LAS CLAVES LÉXICAS                                                                        Mariano Arnal


DESMITIFIQUEMOS LA RAZÓN

Somos animales racionales, aunque no los únicos. La necesidad de racionar lo que producimos en exceso, siempre en exceso, nos ha obligado a instalarnos en la racionalidad, el raciocinio y el razonamiento. Somos los animales que tenemos palabra-razón (logon econteV (lógon éjontes), que dice Aristóteles). Los demás son los sin palabra-razón (alogoi (álogoi)). Simplificando, a un lado estamos los que usamos la palabra, el número, la razón; y al otro lado aquellos cuya vida es totalmente ajena al “logos”. Queda para otro momento hablar de los sujetos pasivos de nuestro “logos”. 
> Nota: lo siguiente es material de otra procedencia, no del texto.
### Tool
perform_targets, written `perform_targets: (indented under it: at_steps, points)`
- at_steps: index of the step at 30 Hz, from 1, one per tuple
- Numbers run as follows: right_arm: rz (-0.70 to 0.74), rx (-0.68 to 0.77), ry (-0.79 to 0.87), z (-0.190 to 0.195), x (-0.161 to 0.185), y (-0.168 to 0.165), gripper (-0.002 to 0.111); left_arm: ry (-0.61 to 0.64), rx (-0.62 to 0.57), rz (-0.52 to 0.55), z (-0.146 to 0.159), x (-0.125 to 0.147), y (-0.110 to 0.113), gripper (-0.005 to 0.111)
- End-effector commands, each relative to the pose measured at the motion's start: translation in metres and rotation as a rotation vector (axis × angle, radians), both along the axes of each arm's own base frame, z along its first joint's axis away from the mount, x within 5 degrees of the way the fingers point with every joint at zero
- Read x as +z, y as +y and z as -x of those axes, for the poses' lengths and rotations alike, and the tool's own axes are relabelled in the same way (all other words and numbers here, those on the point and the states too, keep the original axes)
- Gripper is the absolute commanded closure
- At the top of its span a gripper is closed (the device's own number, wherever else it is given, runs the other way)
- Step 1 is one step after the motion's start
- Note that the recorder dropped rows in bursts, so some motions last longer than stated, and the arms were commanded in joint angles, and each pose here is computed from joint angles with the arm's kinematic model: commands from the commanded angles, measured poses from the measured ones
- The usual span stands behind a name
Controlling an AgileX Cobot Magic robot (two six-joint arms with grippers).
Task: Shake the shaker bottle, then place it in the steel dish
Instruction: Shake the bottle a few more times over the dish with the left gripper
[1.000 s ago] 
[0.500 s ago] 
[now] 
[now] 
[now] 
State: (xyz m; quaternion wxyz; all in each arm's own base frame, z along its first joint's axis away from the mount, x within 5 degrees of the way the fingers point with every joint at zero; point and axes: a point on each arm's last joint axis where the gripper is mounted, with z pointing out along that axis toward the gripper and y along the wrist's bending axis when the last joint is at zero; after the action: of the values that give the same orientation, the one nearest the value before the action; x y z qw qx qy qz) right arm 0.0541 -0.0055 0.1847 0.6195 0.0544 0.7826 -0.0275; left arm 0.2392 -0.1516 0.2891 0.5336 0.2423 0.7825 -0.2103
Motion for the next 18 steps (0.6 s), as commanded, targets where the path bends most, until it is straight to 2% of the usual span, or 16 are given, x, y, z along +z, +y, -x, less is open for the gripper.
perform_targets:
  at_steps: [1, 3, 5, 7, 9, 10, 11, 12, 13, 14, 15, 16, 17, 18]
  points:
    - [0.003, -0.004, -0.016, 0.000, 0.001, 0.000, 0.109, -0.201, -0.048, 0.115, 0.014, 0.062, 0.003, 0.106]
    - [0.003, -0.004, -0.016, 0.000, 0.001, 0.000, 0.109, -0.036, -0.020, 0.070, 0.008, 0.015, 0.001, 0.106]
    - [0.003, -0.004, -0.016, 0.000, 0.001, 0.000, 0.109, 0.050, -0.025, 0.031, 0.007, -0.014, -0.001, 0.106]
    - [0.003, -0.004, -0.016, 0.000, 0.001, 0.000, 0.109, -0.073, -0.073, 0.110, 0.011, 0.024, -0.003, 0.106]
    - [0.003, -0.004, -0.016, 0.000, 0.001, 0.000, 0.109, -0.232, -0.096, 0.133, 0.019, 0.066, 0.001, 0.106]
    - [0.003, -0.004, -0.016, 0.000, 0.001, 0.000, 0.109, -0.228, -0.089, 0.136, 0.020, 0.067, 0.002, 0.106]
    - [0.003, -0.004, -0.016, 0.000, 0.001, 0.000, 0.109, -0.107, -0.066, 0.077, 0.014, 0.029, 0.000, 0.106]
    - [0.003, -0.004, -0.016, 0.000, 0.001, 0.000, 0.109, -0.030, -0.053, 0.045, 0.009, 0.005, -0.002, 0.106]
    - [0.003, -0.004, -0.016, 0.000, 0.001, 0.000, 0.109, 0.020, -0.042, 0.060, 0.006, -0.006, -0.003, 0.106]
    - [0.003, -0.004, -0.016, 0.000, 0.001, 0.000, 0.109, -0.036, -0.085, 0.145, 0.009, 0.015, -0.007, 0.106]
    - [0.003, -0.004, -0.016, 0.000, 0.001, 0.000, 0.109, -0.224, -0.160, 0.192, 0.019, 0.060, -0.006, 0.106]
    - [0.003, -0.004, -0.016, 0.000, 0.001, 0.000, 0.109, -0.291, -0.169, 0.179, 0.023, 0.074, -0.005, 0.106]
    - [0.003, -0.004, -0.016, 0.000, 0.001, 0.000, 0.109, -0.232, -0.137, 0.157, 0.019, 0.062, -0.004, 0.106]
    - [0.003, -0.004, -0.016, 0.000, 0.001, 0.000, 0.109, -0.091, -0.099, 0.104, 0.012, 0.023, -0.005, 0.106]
Me detengo por ahora en el nombre inevitable de la razón: el “logos”, al que para simplificar llamaremos PALABRA. Partamos del modesto postulado de que la razón reside en la palabra, que ésta es su contenedor. Y examinemos qué es realmente una palabra, cuál es la porción de razón que contiene. Que la palabra da razón de las cosas o las pone en razón, es algo que probablemente tampoco discutirá nadie. Si lo decimos de otro modo, la palabra vendrá a ser la cosa convertida en razón. ¿Y eso cómo se hace? ¿Cuál es la mecánica? 
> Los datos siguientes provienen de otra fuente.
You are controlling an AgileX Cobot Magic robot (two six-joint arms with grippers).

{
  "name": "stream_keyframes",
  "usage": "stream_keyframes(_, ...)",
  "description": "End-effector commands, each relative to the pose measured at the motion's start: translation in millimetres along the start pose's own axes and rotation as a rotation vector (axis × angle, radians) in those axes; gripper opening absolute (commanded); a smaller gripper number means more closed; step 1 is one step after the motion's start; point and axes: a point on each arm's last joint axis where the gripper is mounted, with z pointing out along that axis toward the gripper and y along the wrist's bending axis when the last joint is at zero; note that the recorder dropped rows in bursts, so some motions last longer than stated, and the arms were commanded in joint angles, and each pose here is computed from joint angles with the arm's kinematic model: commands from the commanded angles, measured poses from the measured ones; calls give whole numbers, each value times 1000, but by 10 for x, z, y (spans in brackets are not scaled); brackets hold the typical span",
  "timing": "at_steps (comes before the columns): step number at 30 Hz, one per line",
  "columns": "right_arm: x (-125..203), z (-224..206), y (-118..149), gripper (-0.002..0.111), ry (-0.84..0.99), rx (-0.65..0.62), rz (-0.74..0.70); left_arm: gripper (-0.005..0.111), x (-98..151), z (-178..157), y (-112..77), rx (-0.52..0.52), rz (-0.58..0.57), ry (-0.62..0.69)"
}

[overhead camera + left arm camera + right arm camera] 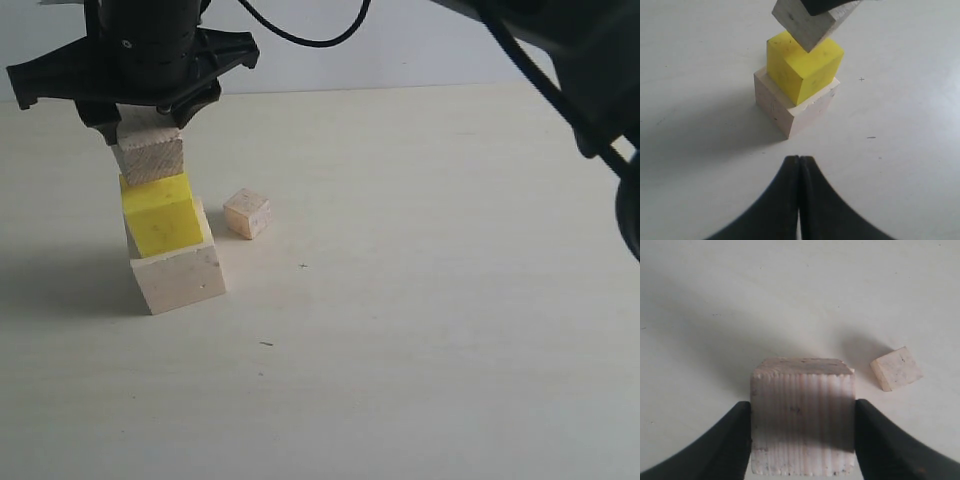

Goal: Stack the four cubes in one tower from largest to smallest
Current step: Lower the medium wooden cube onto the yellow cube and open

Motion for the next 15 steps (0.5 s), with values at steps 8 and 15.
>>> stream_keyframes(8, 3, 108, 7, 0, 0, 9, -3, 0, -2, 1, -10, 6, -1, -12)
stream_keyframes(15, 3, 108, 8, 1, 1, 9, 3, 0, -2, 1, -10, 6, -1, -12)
Pues muy sencillo: si yo he visto una cosa y quiero hacérsela ver a otro que no la ha visto, tengo dos fórmulas posibles: dibujársela (ese es el origen remoto de la escritura), o transformar la imagen en sonido y transmitirle al otro ese sonido para que él a su vez lo transforme en imagen. El sonido primitivo, la palabra primigenia, fue de carácter imitativo, como lo fueron las primeras letras, que en realidad eran ideogramas (grabación no de ideas, sino de visiones). Para que funcione cualquiera de los dos sistemas (el de transmisión esquematizada de la imagen y el de conversión de la imagen en sonido, y nuevamente de éste en imagen) es preciso simplificar hasta la codificación: no existe una palabra para cada realidad ni una imagen para cada palabra; sino que se debe proceder por aproximación. Por eso tenemos nombres no sólo comunes, sino comunísimos, que nos sirven para infinidad de cosas. De ahí podemos pasar por diversos grados de especialización hasta llegar al nombre propio; un nombre exclusivo para una persona, animal o cosa. 
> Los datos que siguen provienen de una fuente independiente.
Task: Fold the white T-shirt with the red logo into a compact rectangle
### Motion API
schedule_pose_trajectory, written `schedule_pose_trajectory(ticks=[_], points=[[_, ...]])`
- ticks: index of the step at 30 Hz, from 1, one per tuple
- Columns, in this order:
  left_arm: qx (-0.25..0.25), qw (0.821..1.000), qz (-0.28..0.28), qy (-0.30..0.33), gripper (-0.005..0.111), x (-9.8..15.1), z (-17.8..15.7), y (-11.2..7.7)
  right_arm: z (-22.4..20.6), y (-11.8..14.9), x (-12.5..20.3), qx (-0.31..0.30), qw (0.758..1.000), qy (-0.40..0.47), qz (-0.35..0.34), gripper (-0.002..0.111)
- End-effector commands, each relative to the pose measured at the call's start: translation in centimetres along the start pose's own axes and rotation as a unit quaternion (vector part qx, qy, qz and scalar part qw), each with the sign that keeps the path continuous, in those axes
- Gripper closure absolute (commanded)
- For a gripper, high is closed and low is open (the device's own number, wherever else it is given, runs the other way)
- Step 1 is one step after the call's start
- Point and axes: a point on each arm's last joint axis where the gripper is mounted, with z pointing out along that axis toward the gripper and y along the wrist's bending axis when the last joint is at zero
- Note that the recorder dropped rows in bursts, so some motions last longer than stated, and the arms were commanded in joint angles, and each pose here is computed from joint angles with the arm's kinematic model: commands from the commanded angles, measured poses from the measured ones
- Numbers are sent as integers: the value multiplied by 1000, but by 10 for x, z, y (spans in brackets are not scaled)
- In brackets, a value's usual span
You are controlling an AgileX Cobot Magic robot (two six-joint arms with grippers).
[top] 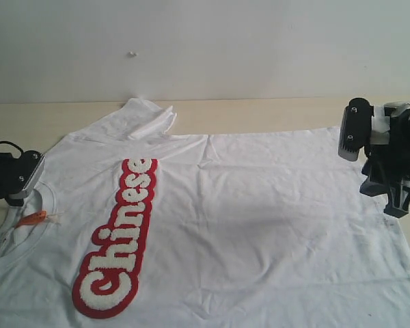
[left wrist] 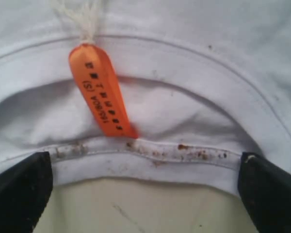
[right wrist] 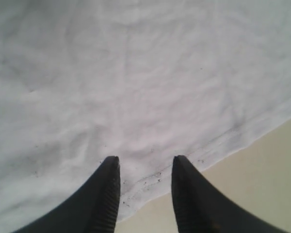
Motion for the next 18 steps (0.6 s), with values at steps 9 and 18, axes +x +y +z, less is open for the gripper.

Pero cuando llegamos al código es cuando se produce la mayor quiebra del sistema: si yo le transmito a alguien mediante sonidos (palabras) algo que no conoce en absoluto, es imposible que funcione la transmisión, es decir que pueda convertir la palabra en imagen, en cosa. No hay palabras suficientes para explicarle a un ciego cómo es el color rojo o el azul. Significa eso que todo el que escucha un mensaje está condicionado por su propio código de transformación de las palabras en cosas; de tal manera que en fin de cuentas uno no puede escuchar más que algo que ya sabe, pues inevitablemente transformará las palabras que escucha en cosas que tiene almacenadas, o en nada. Ese es el LOGOS, esa es la razón, esa es la mecánica de la racionalidad que nos distingue de los irracionales. Yo no puedo meter ninguna cosa en la mente de otro. Lo único que puedo hacer es elegir la palabra capaz de conectar con las imágenes visuales, sonoras o de cualquier otro género, que están ya en la mente del otro. Esa es la herramienta: no es muy fiable, que digamos.